I stumbled on an odd historical anecdote last week: the use, by the ancient Romans, of sacred chickens as a form of divination. From the Encyclopedia of Diderot & d’Alembert:
Sacred chickens were chickens raised by priests in Roman times, and which were used for making auguries. Nothing significant was undertaken in the Senate or in the armies, without omens being drawn from the sacred chickens. The most common method of drawing these omens consisted in examining the manner in which the chickens dealt with grain that was presented to them. If they ate it avidly while stamping their feet and scattering it here and there, the augury was favorable; if they refused to eat and drink, the omen was bad and the undertaking for which it was consulted was abandoned. When there was a need to render this sort of divination favorable, the chickens were left in a cage for a certain amount of time without eating; after that the priests opened the cage and threw their feed to them.
I had hoped to be the first blogger to break the sacred chicken story, but a blogger named Elektra Tig beat me to it, telling the tale of a naval battle involving some sea-bound sacred chickens who delivered an unwanted prophesy. The naval commander, Publius Claudius Pulcher, refused to take no for an answer and had the sacred chickens tossed overboard saying, “Let them drink, since they won’t eat.”

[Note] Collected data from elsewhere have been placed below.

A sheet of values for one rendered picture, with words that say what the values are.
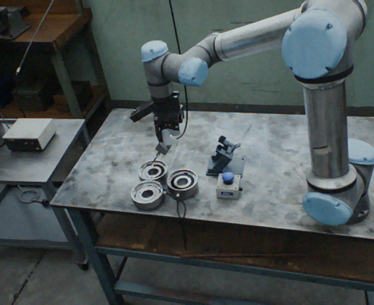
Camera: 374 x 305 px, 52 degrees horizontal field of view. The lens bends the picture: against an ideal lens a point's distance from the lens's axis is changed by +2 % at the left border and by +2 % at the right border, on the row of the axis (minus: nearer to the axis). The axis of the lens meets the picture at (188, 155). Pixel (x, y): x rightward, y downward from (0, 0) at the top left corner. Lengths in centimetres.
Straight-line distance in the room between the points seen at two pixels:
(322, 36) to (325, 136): 24
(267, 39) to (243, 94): 195
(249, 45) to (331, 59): 31
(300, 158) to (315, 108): 56
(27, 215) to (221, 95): 160
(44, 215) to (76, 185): 84
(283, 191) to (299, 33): 63
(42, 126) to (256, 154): 100
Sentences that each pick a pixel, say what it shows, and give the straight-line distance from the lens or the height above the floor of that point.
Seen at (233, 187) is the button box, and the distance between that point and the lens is 123.
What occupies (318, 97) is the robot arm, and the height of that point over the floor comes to 127.
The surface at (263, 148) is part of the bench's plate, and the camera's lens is 145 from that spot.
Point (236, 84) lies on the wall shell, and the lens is 290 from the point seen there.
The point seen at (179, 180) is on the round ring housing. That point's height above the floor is 82.
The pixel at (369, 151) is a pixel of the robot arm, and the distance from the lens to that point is 112.
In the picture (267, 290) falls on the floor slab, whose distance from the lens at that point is 200.
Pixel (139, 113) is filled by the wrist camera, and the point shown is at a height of 107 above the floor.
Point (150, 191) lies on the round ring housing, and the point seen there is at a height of 82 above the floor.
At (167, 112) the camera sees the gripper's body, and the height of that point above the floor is 107.
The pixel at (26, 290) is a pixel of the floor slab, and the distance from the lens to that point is 227.
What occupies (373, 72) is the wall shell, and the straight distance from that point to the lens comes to 288.
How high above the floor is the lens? 172
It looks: 40 degrees down
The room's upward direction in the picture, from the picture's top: 8 degrees counter-clockwise
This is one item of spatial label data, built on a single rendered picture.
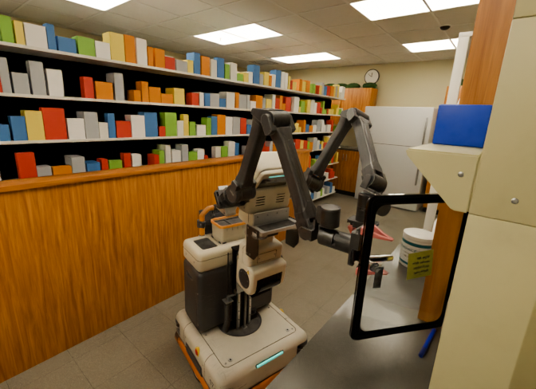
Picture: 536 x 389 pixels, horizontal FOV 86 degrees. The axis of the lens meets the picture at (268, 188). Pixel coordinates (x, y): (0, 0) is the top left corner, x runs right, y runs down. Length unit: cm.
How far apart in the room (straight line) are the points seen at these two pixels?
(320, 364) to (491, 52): 90
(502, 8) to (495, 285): 66
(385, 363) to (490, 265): 43
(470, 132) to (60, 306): 229
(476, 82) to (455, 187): 43
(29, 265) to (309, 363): 173
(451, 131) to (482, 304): 36
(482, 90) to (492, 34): 13
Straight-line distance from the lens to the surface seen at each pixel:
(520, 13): 60
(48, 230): 214
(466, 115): 78
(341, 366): 89
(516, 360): 70
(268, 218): 143
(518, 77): 59
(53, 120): 257
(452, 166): 59
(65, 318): 242
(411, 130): 561
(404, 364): 96
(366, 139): 125
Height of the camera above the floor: 156
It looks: 14 degrees down
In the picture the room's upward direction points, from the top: 3 degrees clockwise
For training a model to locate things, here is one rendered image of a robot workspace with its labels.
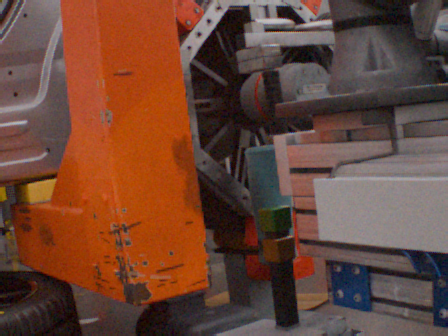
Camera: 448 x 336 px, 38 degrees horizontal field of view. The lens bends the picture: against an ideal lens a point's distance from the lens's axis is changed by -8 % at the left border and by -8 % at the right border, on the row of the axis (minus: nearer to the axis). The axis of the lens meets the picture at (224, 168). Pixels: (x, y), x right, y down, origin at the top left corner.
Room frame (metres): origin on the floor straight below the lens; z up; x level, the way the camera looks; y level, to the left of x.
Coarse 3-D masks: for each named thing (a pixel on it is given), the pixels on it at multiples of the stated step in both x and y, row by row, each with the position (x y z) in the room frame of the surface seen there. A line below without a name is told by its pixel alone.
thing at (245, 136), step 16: (224, 16) 1.85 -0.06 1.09; (240, 16) 1.86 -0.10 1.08; (224, 32) 1.76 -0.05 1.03; (240, 32) 1.99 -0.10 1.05; (224, 48) 1.76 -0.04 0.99; (288, 48) 1.88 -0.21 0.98; (192, 64) 1.70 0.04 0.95; (224, 64) 1.78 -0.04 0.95; (224, 80) 1.75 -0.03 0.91; (240, 80) 1.83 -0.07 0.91; (224, 96) 1.75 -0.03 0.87; (224, 112) 1.75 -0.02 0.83; (224, 128) 1.74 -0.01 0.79; (240, 128) 1.77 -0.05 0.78; (256, 128) 1.80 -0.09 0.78; (288, 128) 1.87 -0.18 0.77; (304, 128) 1.96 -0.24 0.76; (208, 144) 1.71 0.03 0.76; (240, 144) 1.76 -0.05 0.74; (272, 144) 2.05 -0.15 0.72; (240, 160) 1.77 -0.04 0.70; (240, 176) 1.76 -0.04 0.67
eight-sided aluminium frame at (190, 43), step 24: (216, 0) 1.63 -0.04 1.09; (240, 0) 1.67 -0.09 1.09; (264, 0) 1.71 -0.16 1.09; (288, 0) 1.75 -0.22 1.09; (192, 48) 1.58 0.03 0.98; (192, 96) 1.57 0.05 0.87; (192, 120) 1.57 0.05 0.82; (216, 168) 1.59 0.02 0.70; (216, 192) 1.64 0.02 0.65; (240, 192) 1.63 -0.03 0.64
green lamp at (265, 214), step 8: (264, 208) 1.13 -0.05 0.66; (272, 208) 1.11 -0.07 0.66; (280, 208) 1.11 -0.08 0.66; (288, 208) 1.12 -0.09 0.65; (264, 216) 1.12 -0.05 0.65; (272, 216) 1.11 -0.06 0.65; (280, 216) 1.11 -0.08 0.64; (288, 216) 1.12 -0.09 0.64; (264, 224) 1.12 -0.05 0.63; (272, 224) 1.11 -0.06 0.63; (280, 224) 1.11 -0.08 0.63; (288, 224) 1.12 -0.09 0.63; (272, 232) 1.11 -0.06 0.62
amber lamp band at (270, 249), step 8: (264, 240) 1.13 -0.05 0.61; (272, 240) 1.11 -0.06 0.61; (280, 240) 1.11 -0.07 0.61; (288, 240) 1.12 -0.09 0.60; (264, 248) 1.13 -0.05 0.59; (272, 248) 1.11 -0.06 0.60; (280, 248) 1.11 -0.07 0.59; (288, 248) 1.12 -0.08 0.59; (264, 256) 1.13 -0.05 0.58; (272, 256) 1.12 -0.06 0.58; (280, 256) 1.11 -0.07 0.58; (288, 256) 1.12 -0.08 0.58
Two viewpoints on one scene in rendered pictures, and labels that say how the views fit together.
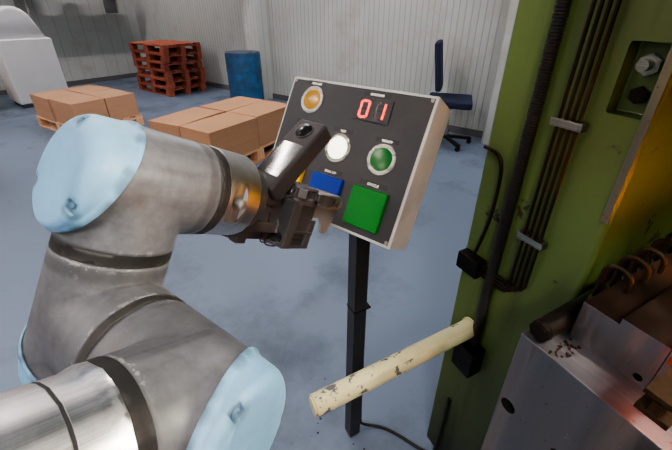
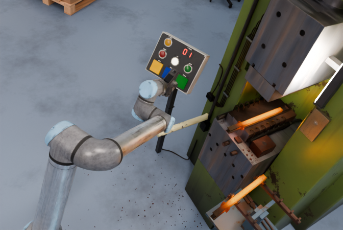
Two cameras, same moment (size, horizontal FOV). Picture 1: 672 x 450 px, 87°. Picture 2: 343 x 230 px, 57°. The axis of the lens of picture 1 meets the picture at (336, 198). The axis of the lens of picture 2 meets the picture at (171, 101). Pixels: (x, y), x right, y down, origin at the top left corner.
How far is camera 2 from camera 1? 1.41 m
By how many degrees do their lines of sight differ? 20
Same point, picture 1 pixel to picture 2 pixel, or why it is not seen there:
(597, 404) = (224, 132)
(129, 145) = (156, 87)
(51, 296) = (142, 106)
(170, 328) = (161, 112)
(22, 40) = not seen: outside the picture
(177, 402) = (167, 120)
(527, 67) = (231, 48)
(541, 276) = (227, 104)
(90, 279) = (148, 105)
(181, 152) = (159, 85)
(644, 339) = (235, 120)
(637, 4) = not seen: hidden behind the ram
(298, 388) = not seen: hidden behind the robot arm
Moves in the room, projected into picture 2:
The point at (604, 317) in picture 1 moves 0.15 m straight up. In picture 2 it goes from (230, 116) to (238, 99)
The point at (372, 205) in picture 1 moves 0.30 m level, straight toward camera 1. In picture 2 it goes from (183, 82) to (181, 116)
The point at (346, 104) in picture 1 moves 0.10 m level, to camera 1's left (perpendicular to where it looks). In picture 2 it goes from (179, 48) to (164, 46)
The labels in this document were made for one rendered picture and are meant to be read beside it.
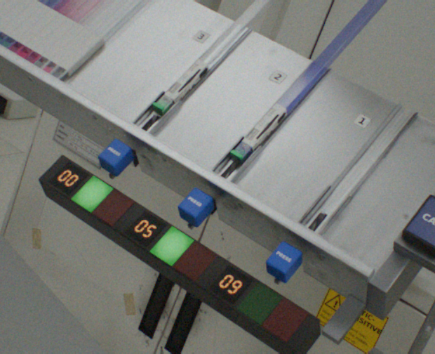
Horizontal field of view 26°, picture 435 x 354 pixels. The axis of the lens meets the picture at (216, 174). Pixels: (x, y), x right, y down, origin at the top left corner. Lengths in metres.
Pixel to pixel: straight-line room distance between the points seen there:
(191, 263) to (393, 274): 0.20
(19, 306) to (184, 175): 0.22
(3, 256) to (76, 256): 0.55
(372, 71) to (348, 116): 1.98
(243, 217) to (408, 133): 0.20
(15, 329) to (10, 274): 0.09
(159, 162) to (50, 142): 0.52
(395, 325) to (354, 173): 0.33
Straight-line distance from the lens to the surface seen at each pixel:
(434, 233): 0.88
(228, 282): 0.92
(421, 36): 2.93
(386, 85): 2.97
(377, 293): 0.90
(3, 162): 2.68
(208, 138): 1.00
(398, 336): 1.25
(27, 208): 1.55
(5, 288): 0.90
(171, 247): 0.95
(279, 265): 0.90
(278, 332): 0.89
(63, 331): 0.87
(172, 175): 1.00
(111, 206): 0.98
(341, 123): 1.01
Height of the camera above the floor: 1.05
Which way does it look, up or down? 20 degrees down
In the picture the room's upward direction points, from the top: 21 degrees clockwise
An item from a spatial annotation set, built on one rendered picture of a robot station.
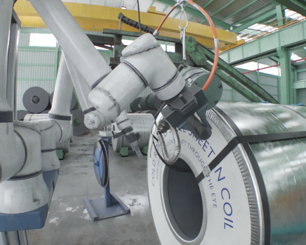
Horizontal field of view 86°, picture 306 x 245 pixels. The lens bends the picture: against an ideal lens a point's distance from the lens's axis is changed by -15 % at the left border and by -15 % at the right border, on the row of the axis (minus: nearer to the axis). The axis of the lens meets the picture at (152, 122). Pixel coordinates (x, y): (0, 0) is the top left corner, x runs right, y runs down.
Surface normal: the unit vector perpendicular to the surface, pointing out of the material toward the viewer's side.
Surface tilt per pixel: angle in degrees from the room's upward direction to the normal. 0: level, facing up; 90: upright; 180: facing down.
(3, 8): 90
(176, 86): 108
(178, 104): 50
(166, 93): 133
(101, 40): 90
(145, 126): 71
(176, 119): 115
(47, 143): 90
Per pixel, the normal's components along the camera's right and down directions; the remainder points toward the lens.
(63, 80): 0.23, 0.07
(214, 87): 0.26, 0.45
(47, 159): 0.68, -0.30
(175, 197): 0.32, -0.39
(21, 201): 0.50, -0.30
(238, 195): -0.94, 0.01
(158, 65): 0.43, 0.32
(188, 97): -0.58, -0.63
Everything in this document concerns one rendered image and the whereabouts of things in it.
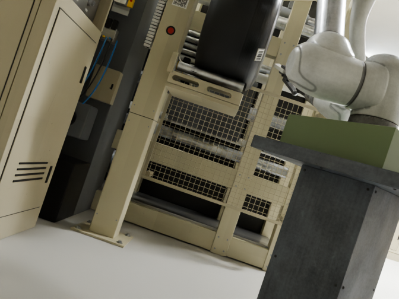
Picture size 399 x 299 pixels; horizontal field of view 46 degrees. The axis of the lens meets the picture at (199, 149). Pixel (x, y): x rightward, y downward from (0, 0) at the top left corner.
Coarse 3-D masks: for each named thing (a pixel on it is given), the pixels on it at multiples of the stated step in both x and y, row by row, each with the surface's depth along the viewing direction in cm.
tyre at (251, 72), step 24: (216, 0) 211; (240, 0) 209; (264, 0) 209; (216, 24) 210; (240, 24) 209; (264, 24) 209; (216, 48) 214; (240, 48) 212; (264, 48) 214; (216, 72) 224; (240, 72) 219
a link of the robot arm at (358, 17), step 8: (360, 0) 181; (368, 0) 180; (352, 8) 184; (360, 8) 181; (368, 8) 181; (352, 16) 183; (360, 16) 181; (368, 16) 183; (352, 24) 183; (360, 24) 182; (352, 32) 184; (360, 32) 182; (352, 40) 185; (360, 40) 184; (352, 48) 186; (360, 48) 185; (360, 56) 186
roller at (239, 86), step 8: (184, 64) 223; (184, 72) 225; (192, 72) 223; (200, 72) 222; (208, 72) 222; (208, 80) 224; (216, 80) 222; (224, 80) 222; (232, 80) 222; (232, 88) 224; (240, 88) 222
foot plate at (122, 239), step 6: (84, 222) 243; (90, 222) 246; (72, 228) 223; (78, 228) 225; (84, 228) 230; (90, 234) 223; (96, 234) 226; (120, 234) 244; (126, 234) 246; (102, 240) 223; (108, 240) 223; (114, 240) 227; (120, 240) 225; (126, 240) 235; (120, 246) 223
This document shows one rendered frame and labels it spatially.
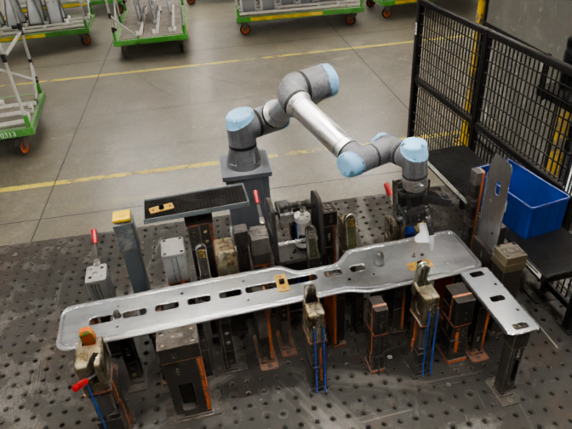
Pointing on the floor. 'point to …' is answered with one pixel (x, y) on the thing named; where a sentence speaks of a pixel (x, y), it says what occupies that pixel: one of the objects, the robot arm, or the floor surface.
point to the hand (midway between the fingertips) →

Elektra Tig also found a drawing of a sacred chicken coop just in case some of you are looking for coopatecture inspiration:
Maybe some of us urban homesteader types can put together a flock of sacred chickens for the US senate. By Jove, it would probably work better than whatever means of projection they are currently using.
Update: Michael Pigneguy left a link on Facebook to a Smithsonian article with the following chicken divination anecdote:
A chicken bred for the demands of American supermarket shoppers presumably has lost whatever magical powers the breed once possessed. Western aid workers discovered this in Mali during a failed attempt to replace the scrawny native birds with imported Rhode Island Reds. According to tradition, the villagers divine the future by cutting the throat of a hen and then waiting to see in which direction the dying bird falls—left or right indicates a favorable response to the diviner’s question; straight forward means “no.” But the Rhode Island Red, weighted down by its disproportionately large breast, always fell straight forward, signifying nothing meaningful except the imminence of dinner.